**Task**.
Can you transcribe every entry word for word, skipping the images?

Data records:

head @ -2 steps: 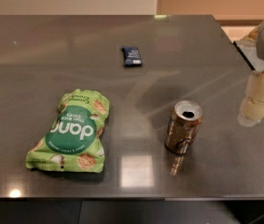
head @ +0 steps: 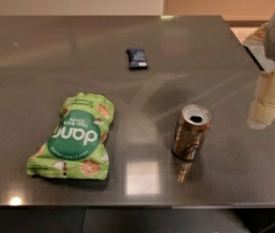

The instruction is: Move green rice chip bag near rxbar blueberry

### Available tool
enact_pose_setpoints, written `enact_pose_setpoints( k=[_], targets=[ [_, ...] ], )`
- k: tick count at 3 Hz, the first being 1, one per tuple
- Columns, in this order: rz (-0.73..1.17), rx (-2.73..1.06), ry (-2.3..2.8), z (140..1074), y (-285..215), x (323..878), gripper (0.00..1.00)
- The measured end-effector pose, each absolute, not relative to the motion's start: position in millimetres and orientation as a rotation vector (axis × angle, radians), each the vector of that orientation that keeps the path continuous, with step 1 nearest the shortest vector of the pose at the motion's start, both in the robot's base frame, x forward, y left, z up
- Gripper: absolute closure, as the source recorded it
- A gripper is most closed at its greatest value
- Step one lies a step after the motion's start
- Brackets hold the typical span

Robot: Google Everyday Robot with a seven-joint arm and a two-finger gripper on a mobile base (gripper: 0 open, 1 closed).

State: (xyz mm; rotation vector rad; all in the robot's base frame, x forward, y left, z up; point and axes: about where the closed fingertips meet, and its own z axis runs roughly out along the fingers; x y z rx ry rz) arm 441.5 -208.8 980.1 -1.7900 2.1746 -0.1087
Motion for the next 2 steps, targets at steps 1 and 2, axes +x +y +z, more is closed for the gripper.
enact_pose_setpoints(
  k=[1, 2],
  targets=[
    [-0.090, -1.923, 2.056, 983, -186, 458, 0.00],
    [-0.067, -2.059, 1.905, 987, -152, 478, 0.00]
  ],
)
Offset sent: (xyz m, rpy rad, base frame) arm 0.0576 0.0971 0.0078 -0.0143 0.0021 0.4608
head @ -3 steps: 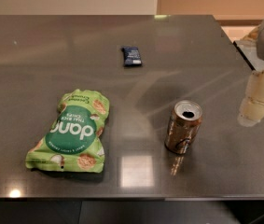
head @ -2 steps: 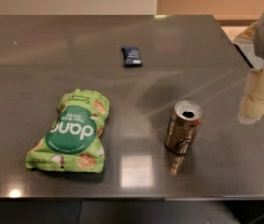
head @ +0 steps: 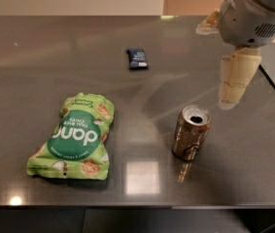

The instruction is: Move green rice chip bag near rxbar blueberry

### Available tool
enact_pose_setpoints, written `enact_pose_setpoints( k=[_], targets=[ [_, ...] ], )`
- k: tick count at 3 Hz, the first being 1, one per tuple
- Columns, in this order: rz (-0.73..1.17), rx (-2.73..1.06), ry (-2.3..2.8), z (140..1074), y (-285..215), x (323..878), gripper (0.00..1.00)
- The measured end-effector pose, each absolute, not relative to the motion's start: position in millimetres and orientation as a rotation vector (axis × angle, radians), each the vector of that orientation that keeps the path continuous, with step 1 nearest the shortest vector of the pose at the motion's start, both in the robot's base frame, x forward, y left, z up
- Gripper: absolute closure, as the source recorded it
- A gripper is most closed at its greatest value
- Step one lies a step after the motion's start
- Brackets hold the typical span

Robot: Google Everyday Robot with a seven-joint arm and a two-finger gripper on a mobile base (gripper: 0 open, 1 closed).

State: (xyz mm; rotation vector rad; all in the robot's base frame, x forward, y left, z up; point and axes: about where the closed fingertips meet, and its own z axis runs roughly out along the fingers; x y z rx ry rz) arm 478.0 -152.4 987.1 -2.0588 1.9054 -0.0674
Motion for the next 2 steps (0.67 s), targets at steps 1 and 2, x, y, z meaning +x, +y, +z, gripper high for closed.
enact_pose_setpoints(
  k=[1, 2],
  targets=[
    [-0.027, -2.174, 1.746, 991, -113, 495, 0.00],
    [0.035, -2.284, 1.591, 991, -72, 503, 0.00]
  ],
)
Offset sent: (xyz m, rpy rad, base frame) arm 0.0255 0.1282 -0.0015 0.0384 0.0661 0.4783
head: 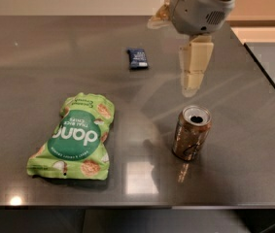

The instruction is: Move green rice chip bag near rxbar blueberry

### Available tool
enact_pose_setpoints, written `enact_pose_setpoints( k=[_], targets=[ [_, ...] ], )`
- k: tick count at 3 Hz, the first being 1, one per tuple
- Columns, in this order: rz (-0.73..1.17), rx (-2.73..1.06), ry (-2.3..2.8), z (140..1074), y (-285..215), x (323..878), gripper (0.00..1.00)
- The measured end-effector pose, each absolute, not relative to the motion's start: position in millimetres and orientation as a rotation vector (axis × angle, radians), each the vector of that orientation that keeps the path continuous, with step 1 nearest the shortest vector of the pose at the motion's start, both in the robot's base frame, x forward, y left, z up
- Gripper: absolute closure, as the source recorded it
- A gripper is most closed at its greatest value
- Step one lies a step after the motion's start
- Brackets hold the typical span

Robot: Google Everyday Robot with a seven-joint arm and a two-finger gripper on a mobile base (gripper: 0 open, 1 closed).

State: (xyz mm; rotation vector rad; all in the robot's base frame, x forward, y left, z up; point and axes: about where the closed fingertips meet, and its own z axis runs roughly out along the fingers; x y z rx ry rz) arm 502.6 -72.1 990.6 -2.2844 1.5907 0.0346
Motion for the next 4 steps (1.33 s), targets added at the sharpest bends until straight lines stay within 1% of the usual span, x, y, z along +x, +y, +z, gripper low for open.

**Answer section**.
head @ -2 steps: 
head @ +0 steps: 

The instruction is: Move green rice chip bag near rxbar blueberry

### Available tool
enact_pose_setpoints, written `enact_pose_setpoints( k=[_], targets=[ [_, ...] ], )`
- k: tick count at 3 Hz, the first being 1, one per tuple
- Columns, in this order: rz (-0.73..1.17), rx (-2.73..1.06), ry (-2.3..2.8), z (140..1074), y (-285..215), x (323..878), gripper (0.00..1.00)
- The measured end-effector pose, each absolute, not relative to the motion's start: position in millimetres and orientation as a rotation vector (axis × angle, radians), each the vector of that orientation that keeps the path continuous, with step 1 nearest the shortest vector of the pose at the motion's start, both in the robot's base frame, x forward, y left, z up
- Gripper: absolute closure, as the source recorded it
- A gripper is most closed at its greatest value
- Step one lies a step after the motion's start
- Brackets hold the typical span

Robot: Google Everyday Robot with a seven-joint arm and a two-finger gripper on a mobile base (gripper: 0 open, 1 closed).

State: (xyz mm; rotation vector rad; all in the robot's base frame, x forward, y left, z up; point and axes: about where the closed fingertips meet, and its own z axis runs roughly out along the fingers; x y z rx ry rz) arm 441.5 -208.8 980.1 -1.7900 2.1746 -0.1087
Motion for the next 2 steps, targets at steps 1 and 2, axes +x +y +z, more is closed for the gripper.
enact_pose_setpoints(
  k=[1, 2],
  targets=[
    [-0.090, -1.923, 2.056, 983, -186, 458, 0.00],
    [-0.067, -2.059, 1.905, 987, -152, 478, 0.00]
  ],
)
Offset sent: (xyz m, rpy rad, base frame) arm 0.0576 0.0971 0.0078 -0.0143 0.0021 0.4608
head @ -3 steps: 
head @ -2 steps: 
head @ +0 steps: 

The instruction is: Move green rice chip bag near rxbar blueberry

### Available tool
enact_pose_setpoints, written `enact_pose_setpoints( k=[_], targets=[ [_, ...] ], )`
- k: tick count at 3 Hz, the first being 1, one per tuple
- Columns, in this order: rz (-0.73..1.17), rx (-2.73..1.06), ry (-2.3..2.8), z (140..1074), y (-285..215), x (323..878), gripper (0.00..1.00)
- The measured end-effector pose, each absolute, not relative to the motion's start: position in millimetres and orientation as a rotation vector (axis × angle, radians), each the vector of that orientation that keeps the path continuous, with step 1 nearest the shortest vector of the pose at the motion's start, both in the robot's base frame, x forward, y left, z up
- Gripper: absolute closure, as the source recorded it
- A gripper is most closed at its greatest value
- Step one lies a step after the motion's start
- Brackets hold the typical span

Robot: Google Everyday Robot with a seven-joint arm and a two-finger gripper on a mobile base (gripper: 0 open, 1 closed).

State: (xyz mm; rotation vector rad; all in the robot's base frame, x forward, y left, z up; point and axes: about where the closed fingertips meet, and its own z axis runs roughly out along the fingers; x y z rx ry rz) arm 478.0 -152.4 987.1 -2.0588 1.9054 -0.0674
Motion for the next 2 steps (0.67 s), targets at steps 1 and 2, x, y, z meaning +x, +y, +z, gripper high for closed.
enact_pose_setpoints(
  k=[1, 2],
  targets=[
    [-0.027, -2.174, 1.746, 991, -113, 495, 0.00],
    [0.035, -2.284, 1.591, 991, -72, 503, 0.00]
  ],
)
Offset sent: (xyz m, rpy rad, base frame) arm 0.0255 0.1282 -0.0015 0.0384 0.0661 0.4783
head: 

The instruction is: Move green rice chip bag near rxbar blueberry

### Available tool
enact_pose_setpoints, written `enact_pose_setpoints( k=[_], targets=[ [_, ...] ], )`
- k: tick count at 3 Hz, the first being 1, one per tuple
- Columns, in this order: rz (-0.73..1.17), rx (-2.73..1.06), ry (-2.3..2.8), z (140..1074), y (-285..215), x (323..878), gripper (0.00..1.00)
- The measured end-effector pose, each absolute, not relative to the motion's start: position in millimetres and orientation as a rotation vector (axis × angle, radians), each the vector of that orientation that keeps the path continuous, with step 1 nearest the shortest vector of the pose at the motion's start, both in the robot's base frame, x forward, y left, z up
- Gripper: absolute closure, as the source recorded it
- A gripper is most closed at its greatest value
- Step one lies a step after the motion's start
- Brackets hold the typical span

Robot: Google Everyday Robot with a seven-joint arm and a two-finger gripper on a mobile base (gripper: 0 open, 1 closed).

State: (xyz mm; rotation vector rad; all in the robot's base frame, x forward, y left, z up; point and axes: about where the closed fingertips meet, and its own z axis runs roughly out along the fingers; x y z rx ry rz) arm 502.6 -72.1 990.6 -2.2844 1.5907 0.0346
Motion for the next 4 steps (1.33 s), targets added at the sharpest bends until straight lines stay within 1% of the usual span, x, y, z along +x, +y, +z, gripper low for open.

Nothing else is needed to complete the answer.